E questo per vari motivi: perché manca una preparazione adeguata, perché manca la disponibilità dei medici sia materiale che spirituale, perché si è sopraffatti da una richiesta di prestazioni esagerata per problemi banali o addirittura inesistenti, che non permette al PdF di affrontare argomenti molto più importanti.
Non sono un pessimista, ma credo fermamente che sia molto difficile che il PdF riesca, nel prossimo futuro, ad adeguarsi ai nuovi bisogni di salute del bambino: i disturbi dello sviluppo, del comportamento, del comportamento alimentare, l’obesità, le difficoltà scolastiche, le difficoltà a socializzare, i disturbi di personalità, la depressione. Occorrerebbe un cambiamento, non solo della pediatria di famiglia ma della società in genere e della famiglia in modo particolare, per ottenere dei risultati in termini di assistenza appropriata ed efficace a vantaggio dei bambini e degli adolescenti. La mamma dovrebbe recuperare il suo ruolo e la sua serenità che ha perso per vari motivi: per la mancanza di qualsiasi forma di sostegno, per le difficoltà economiche che l’hanno condotta a entrare nel mondo del lavoro, per la disinformazione a cui è sottoposta quotidianamente soprattutto dai mass madia. Anche il padre dovrebbe recuperare il suo ruolo che è quello di dare sicurezza e protezione. Oggi il papà è ansioso quanto la mamma, e questa è una situazione paradossale perché oggi si diventa genitori molto più tardi, senza che ci sia però quella sicurezza e quella saggezza che dovrebbero derivare da una età più matura.

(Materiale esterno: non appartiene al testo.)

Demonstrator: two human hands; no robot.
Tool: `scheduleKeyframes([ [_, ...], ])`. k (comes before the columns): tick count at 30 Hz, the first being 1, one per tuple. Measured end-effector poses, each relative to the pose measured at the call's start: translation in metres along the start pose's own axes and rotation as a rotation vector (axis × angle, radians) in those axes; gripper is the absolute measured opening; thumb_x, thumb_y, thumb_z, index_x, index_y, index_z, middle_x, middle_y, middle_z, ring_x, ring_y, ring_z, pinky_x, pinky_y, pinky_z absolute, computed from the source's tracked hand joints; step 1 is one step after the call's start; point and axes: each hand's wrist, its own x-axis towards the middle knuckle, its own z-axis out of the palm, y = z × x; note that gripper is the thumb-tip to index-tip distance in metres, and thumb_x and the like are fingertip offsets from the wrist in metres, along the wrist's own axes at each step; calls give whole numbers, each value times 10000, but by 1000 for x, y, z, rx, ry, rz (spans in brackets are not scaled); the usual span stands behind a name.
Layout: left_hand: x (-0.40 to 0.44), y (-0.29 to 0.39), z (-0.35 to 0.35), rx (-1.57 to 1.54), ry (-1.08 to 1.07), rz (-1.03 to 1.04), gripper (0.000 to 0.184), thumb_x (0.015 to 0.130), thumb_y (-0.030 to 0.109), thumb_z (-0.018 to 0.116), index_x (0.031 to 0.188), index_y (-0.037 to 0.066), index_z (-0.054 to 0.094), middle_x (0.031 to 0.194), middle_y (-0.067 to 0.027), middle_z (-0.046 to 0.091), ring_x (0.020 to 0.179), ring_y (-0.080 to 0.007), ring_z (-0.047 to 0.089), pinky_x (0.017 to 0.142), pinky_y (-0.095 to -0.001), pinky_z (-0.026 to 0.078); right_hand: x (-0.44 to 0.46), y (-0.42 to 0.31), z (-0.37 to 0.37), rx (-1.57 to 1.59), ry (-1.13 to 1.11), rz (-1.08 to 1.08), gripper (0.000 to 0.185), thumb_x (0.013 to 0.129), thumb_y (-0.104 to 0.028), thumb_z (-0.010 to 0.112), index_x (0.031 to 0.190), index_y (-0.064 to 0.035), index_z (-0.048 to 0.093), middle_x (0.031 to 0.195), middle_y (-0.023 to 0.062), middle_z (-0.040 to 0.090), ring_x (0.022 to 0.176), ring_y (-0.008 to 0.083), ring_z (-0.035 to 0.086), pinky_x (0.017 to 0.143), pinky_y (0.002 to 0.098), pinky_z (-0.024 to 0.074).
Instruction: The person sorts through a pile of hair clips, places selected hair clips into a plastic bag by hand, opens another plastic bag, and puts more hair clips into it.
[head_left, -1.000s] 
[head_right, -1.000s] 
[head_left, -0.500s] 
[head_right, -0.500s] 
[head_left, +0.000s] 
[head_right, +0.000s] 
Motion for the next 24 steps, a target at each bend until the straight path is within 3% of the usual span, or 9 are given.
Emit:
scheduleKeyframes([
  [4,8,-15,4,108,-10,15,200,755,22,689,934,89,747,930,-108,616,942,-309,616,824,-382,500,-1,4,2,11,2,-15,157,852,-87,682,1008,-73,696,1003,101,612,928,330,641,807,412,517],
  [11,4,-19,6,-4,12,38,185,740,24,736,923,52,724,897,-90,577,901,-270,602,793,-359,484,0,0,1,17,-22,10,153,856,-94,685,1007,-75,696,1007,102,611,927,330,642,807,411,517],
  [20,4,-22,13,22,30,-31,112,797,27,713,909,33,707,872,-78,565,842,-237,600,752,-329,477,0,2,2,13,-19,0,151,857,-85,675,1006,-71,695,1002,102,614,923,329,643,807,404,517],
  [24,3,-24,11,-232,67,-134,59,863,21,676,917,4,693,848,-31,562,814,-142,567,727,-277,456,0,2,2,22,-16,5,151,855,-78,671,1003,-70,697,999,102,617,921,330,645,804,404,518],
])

Oggi nascono pochi figli, e questi pochi figli sono considerati dai genitori dei “beni preziosi”. L’idea che un figlio possa ammalarsi o addirittura morire non è più accettata dai genitori come avveniva in passato, quando in una famiglia vi erano anche cinque o sei figli.
Oggi i figli devono “stare bene, subito e a tutti i costi”.
Anche noi medici abbiamo contribuito a creare questo stato di paura nella mente dei genitori: perché abbiamo prescritto e continuiamo a prescrivere farmaci per qualsiasi cosa, perché consigliamo vaccini per tutte le malattie, anche per quelle che non hanno complicazioni, che sono rare o che sono curabili con gli antibiotici, con la conseguenza che il genitore oggi è convinto che ogni raffreddore debba essere curato, perché se non curato si può trasformare in qualcosa di più grave; che si deve fare il vaccino contro la varicella perché anche di varicella si muore.
A complicare ulteriormente le cose si aggiungono gli ospedali che ricoverano per qualsiasi banalità (perché “è meglio tenere in osservazione il bambino in quanto la febbre può essere l’inizio di una grave patologia”) e che trasformano molte faringiti in polmoniti per fare cassa (vedi DRG), con la conseguenza che il genitore oggi è convinto che ogni febbre possa essere l’espressione di una polmonite, e da qui gli accessi impropri negli studi medici dei PdF e nei PS degli ospedali stessi. Possono una diversa formazione universitaria, un maggior numero di PdF, un maggior numero di ore di ambulatorio, una diversa pediatria di famiglia condurre a un cambiamento? No, sicuramente no se prima non si creano le basi per un cambiamento della società. Occorrono migliori condizioni economiche, una migliore cultura, una migliore politica per la famiglia, leggi a vantaggio dei minori, una maggiore serietà professionale e un maggiore e migliore impegno da parte dei medici, di chi fa le leggi, di chi fa informazione. Occorre infine un maggiore rispetto verso chi merita un grande rispetto: il bambino.